On 13 September 1993, Omaha got underway for an EastPac deployment, headed first to San Diego (18–26 September). Members of the veterans' association for the previous Omaha (CL-4), in town for their annual reunion, met with the crew of the submarine on the 21st, and the ship's historian reported that "New ties [were] made between all shipmates of the Omahas." Additional ports visited during the deployment included Alameda (28–30 September) and Nanoose and Esquimalt, B.C. (6–12 October). She returned to Hawaii on 4 November and spent the rest of the year in stand down and upkeep.

The beginning of 1994 found Omaha preparing for her next WestPac deployment with underway training and assessments, an intermediate maintenance activity in February and completion of pre-overseas movement certification in March. She stood out from Pearl Harbor on 4 April and set course for the western Pacific, calling later that month in Sasebo, Japan. In May, the ship made a short stop at Chinhae, where two Republic of Korea naval personnel embarked for a brief submarine indoctrination cruise. In June, Omaha participated in RimPac 94, a large joint battle exercise with warships from the U.S., Canadian, Australian, Japanese, and South Korean navies. During operations, the submarine conducted a humanitarian evacuation of a senior chief petty officer who was transferred by helicopter to the aircraft carrier Independence (CV-62). June also saw Omaha in Guam for an availability alongside Holland, and the ship also conducted special forces training with a U.S. Marine reconnaissance company off Okinawa. The boat paid another visit to Guam for maintenance alongside Holland in August. She then called at Brisbane (20–25 August) and American Samoa (29 August–1 September). Arriving back at Pearl Harbor on 6 September, for the rest of the month Omaha's crew enjoyed a well-deserved stand-down period with their families after having maintained 81% operation tempo while deployed.
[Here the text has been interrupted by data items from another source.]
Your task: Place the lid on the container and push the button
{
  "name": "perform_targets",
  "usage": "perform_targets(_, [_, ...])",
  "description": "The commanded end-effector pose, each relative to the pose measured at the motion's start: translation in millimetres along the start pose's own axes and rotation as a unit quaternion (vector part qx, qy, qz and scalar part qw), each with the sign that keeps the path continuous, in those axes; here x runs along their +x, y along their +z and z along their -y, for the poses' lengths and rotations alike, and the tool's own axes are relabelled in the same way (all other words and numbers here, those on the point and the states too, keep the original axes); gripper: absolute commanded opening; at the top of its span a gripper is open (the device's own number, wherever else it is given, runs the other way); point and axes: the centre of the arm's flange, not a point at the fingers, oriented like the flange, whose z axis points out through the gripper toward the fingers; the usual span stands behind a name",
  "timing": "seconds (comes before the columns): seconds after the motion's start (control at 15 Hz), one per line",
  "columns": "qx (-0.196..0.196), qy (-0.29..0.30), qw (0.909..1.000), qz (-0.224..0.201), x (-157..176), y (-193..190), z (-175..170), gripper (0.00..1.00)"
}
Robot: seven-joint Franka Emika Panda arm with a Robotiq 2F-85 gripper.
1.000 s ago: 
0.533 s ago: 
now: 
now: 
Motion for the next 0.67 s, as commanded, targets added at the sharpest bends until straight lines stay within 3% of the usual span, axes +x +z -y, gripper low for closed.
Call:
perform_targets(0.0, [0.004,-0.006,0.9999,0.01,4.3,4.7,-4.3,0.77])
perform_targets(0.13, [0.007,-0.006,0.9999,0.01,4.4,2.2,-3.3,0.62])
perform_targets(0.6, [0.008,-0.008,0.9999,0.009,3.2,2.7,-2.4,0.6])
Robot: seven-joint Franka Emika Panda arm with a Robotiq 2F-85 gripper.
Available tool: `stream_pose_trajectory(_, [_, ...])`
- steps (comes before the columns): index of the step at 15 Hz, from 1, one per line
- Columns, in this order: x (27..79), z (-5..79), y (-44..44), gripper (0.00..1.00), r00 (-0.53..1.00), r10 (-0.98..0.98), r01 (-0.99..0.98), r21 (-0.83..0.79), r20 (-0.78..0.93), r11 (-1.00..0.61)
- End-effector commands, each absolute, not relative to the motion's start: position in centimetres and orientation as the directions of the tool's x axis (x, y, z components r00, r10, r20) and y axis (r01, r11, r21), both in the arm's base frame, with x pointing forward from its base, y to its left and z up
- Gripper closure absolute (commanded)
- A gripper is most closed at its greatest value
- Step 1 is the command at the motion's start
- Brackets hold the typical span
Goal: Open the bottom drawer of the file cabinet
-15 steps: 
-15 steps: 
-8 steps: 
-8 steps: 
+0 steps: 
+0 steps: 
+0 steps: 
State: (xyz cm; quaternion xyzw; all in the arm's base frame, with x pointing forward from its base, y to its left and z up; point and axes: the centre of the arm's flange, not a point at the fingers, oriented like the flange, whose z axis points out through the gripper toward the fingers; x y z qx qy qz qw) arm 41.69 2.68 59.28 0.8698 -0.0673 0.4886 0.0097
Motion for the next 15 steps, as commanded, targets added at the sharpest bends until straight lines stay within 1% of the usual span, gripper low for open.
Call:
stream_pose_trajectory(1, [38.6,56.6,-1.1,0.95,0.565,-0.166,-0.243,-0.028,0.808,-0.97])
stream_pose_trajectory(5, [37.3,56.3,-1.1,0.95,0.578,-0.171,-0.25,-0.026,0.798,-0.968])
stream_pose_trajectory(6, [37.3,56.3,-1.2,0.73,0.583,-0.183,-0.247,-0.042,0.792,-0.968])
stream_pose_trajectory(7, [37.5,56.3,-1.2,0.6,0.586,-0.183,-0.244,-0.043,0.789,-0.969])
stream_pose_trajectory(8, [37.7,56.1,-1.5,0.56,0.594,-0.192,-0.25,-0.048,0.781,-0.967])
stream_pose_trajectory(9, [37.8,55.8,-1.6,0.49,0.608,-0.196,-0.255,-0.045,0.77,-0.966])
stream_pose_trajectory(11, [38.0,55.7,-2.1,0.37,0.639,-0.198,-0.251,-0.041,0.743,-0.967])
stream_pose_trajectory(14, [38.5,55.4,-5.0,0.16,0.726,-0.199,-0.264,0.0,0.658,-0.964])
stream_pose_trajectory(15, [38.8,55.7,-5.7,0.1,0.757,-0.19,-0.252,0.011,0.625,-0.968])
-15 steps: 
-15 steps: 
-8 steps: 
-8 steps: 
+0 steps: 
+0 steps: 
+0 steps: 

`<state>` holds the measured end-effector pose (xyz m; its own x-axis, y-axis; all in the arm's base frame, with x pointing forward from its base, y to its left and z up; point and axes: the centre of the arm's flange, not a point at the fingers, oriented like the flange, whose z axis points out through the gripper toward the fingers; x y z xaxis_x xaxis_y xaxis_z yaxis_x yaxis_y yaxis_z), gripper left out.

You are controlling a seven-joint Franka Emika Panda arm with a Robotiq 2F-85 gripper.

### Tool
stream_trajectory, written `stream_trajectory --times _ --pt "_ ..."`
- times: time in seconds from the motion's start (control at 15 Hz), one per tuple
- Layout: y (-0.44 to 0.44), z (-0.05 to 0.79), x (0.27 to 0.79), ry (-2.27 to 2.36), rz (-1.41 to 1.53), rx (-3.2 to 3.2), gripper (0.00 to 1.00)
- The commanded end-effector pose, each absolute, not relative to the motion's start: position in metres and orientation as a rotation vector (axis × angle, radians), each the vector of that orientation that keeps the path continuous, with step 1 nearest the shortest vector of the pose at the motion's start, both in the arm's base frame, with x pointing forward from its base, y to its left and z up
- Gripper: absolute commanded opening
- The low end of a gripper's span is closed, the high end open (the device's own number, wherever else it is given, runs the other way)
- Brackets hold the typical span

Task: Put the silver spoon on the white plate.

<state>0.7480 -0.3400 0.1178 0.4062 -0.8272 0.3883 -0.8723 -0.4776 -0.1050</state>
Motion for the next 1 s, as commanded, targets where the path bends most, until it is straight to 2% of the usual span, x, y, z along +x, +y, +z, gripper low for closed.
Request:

Omaha resumed operations in October 1994, sailing in local waters in support of various ships in Squadron Seven. In November, the submarine held an intermediate maintenance availability. While on deployment earlier in the year, Omaha's crew received word that they would be changing homeports to Kittery, Maine, effective administratively on 1 December, to undergo inactivation at Portsmouth Naval Shipyard. To conclude her time in Pearl Harbor, Omaha conducted a dependents' cruise to Kailua-Kona (12–15 December). The following day at Naval Submarine Base Pearl Harbor, the boat held an inactivation ceremony with three former commanding officers (Hamilton, Sherwood, and Pohtos) in attendance, marking the beginning of the process of stripping the ship prior to decommissioning and final disposition.

Placed in reserve status on 7 February 1995, Omaha was decommissioned at Portsmouth Naval Shipyard on 5 October 1995 and stricken from the Naval Vessel Register the same day. The boat was disposed of in the Ship and Submarine Recycling Program at Puget Sound Naval Shipyard in Bremerton, Washington. Recycling was completed as of 30 November 2012. Omaha's sail and rudder have been preserved for placement in a memorial park in the submarine's namesake city.